Problem: Only lines holding the string "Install" are wanted; copy each one from the material.

━━━━━ Given entries

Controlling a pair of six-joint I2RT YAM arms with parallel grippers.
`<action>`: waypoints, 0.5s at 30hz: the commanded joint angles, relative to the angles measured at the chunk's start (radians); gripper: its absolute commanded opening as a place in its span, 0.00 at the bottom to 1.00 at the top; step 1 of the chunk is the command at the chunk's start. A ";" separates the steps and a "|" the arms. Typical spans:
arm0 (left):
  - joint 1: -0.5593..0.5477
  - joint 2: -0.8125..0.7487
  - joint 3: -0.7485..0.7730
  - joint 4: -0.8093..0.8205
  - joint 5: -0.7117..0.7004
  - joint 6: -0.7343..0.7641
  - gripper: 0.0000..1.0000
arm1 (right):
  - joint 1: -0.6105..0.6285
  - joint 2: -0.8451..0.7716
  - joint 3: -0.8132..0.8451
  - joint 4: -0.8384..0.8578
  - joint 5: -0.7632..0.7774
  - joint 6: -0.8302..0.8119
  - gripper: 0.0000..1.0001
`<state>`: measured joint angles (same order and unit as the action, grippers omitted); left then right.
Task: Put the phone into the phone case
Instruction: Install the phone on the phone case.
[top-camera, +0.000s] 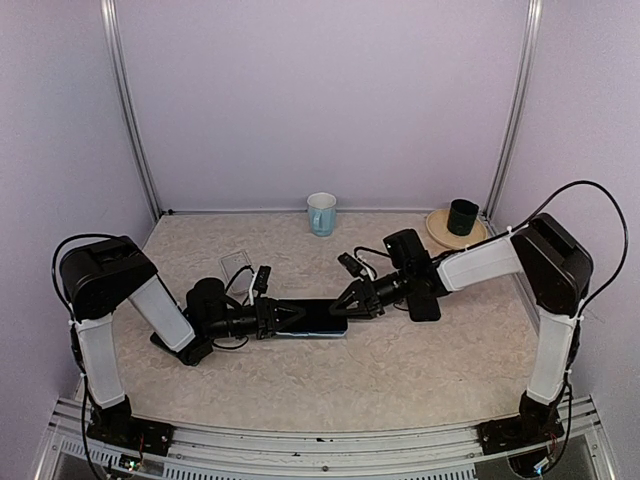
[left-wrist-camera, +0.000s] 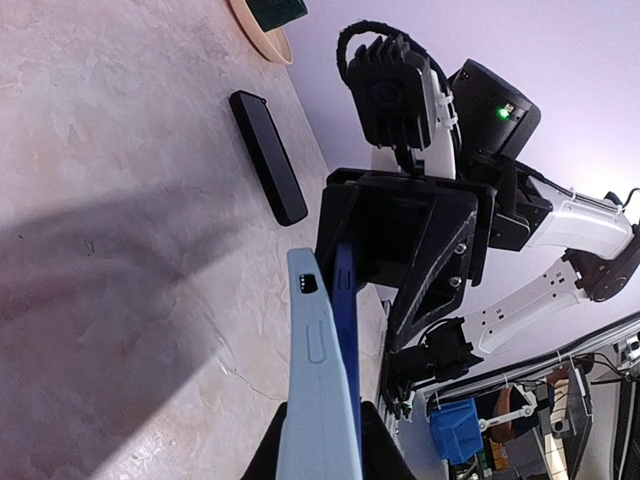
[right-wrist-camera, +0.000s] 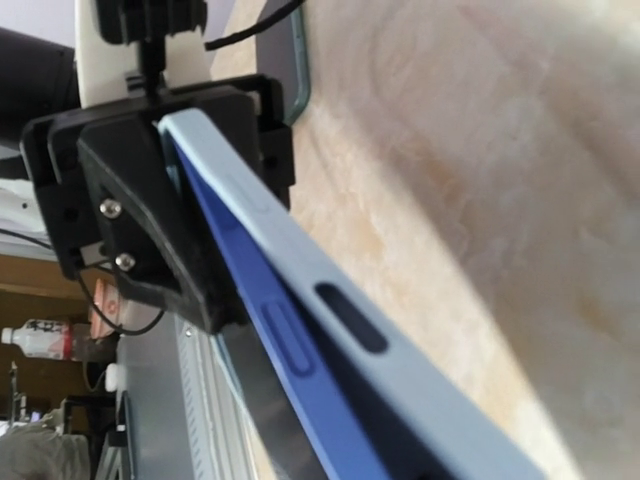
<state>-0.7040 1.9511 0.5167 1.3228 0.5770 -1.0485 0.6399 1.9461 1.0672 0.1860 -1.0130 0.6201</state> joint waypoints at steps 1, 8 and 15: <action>0.001 0.008 0.006 0.057 0.017 -0.003 0.00 | -0.022 -0.067 -0.004 -0.067 0.020 -0.046 0.39; 0.001 0.004 0.013 0.064 0.030 0.001 0.00 | -0.049 -0.144 -0.006 -0.151 0.057 -0.110 0.41; 0.003 -0.021 0.011 0.047 0.039 0.031 0.00 | -0.080 -0.212 -0.042 -0.180 0.053 -0.159 0.45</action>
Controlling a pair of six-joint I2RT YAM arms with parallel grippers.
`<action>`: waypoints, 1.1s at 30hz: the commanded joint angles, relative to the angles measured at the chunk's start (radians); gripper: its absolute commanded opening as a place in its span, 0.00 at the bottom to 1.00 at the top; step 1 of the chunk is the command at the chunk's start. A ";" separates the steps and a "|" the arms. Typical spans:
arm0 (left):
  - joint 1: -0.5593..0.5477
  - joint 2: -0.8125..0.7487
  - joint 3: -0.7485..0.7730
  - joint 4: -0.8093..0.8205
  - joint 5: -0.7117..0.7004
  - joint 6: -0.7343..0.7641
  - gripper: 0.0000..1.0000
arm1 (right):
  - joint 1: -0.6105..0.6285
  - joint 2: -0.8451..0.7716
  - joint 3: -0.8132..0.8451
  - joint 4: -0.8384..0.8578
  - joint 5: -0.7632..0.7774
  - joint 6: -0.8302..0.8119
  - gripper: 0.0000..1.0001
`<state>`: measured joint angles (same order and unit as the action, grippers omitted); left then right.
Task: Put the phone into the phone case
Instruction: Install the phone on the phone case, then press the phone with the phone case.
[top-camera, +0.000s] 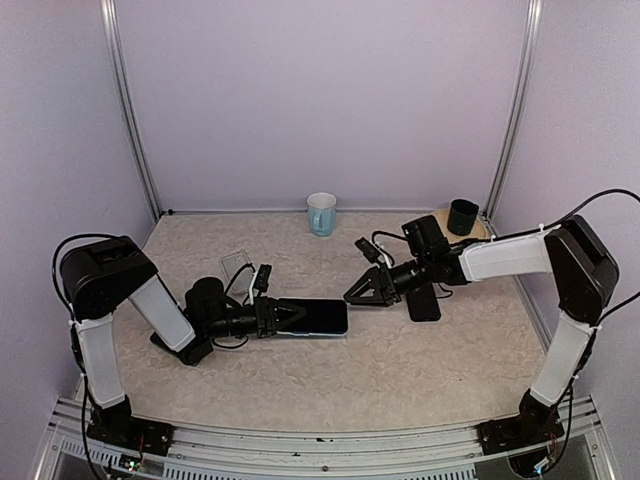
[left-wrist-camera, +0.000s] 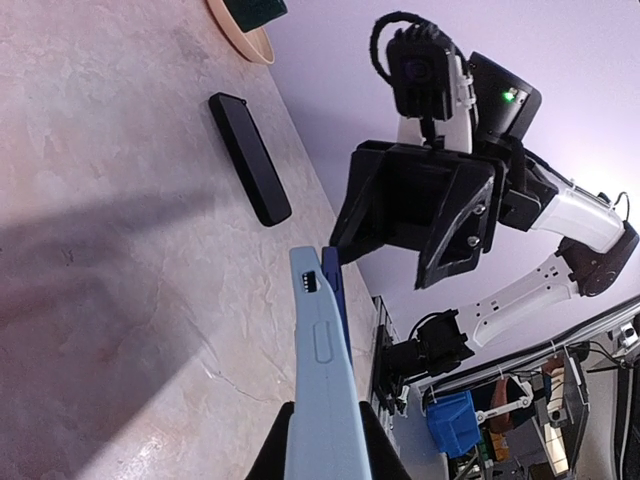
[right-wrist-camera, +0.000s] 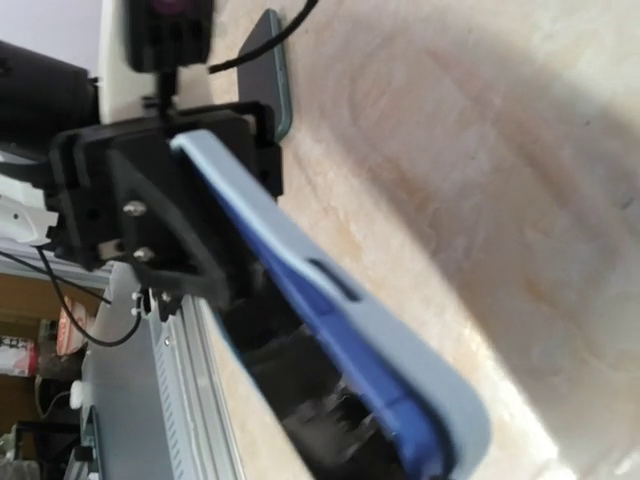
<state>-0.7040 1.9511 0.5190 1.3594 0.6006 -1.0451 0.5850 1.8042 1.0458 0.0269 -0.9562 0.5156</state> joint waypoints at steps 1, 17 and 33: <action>0.003 -0.028 0.008 0.009 0.016 0.033 0.00 | -0.027 -0.080 -0.026 -0.037 -0.004 -0.064 0.47; -0.022 -0.134 -0.001 0.016 0.071 0.118 0.00 | -0.034 -0.167 -0.131 0.010 -0.108 -0.124 0.55; -0.058 -0.111 -0.004 0.275 0.178 0.028 0.00 | -0.024 -0.226 -0.230 0.252 -0.304 -0.067 0.56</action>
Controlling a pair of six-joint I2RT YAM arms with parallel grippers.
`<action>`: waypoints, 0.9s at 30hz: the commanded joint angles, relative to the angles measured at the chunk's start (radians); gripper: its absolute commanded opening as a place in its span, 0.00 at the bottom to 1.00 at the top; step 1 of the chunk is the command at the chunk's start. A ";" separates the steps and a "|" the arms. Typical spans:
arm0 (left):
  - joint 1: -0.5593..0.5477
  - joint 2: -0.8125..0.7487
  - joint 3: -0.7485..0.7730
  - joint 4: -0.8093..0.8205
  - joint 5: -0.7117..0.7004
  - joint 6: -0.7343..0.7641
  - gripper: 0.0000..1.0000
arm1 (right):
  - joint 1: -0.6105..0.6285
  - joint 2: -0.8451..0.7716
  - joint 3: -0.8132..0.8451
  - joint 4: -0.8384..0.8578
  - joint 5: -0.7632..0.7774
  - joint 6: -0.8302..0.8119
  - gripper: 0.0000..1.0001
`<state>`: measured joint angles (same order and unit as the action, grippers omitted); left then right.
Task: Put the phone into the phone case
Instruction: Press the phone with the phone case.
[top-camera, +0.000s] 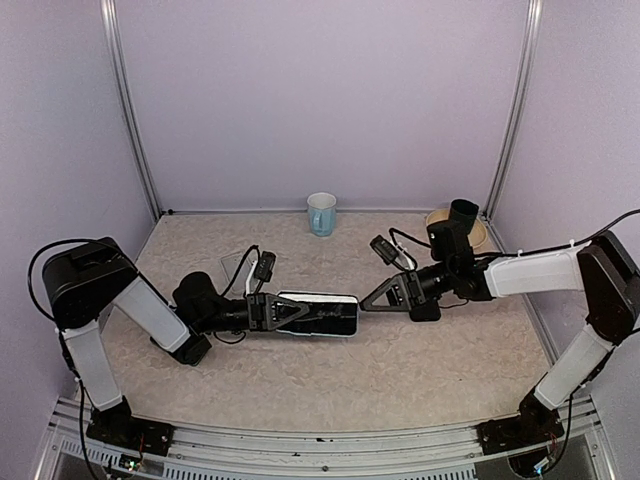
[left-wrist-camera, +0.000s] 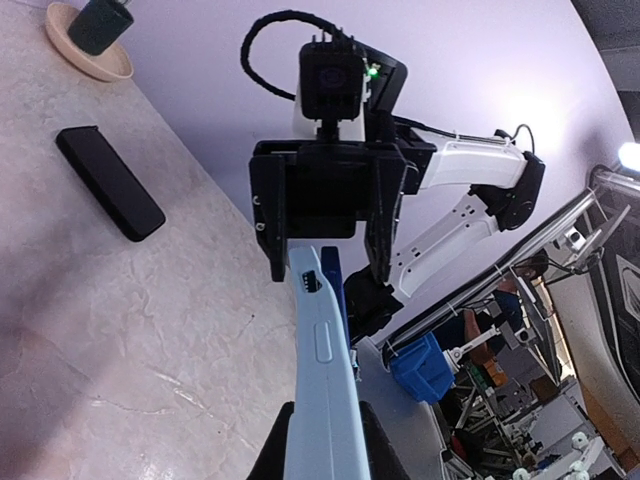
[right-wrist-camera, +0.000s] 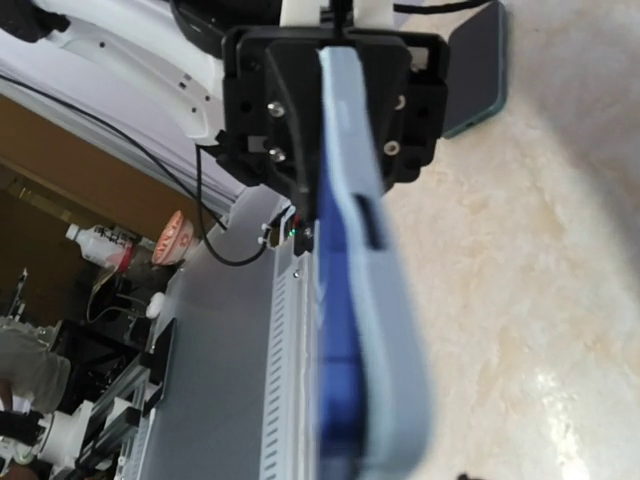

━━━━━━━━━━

Solution for this exercise:
Instruction: Install the phone on the phone case.
Instruction: Install the phone on the phone case, then press the phone with the phone case.

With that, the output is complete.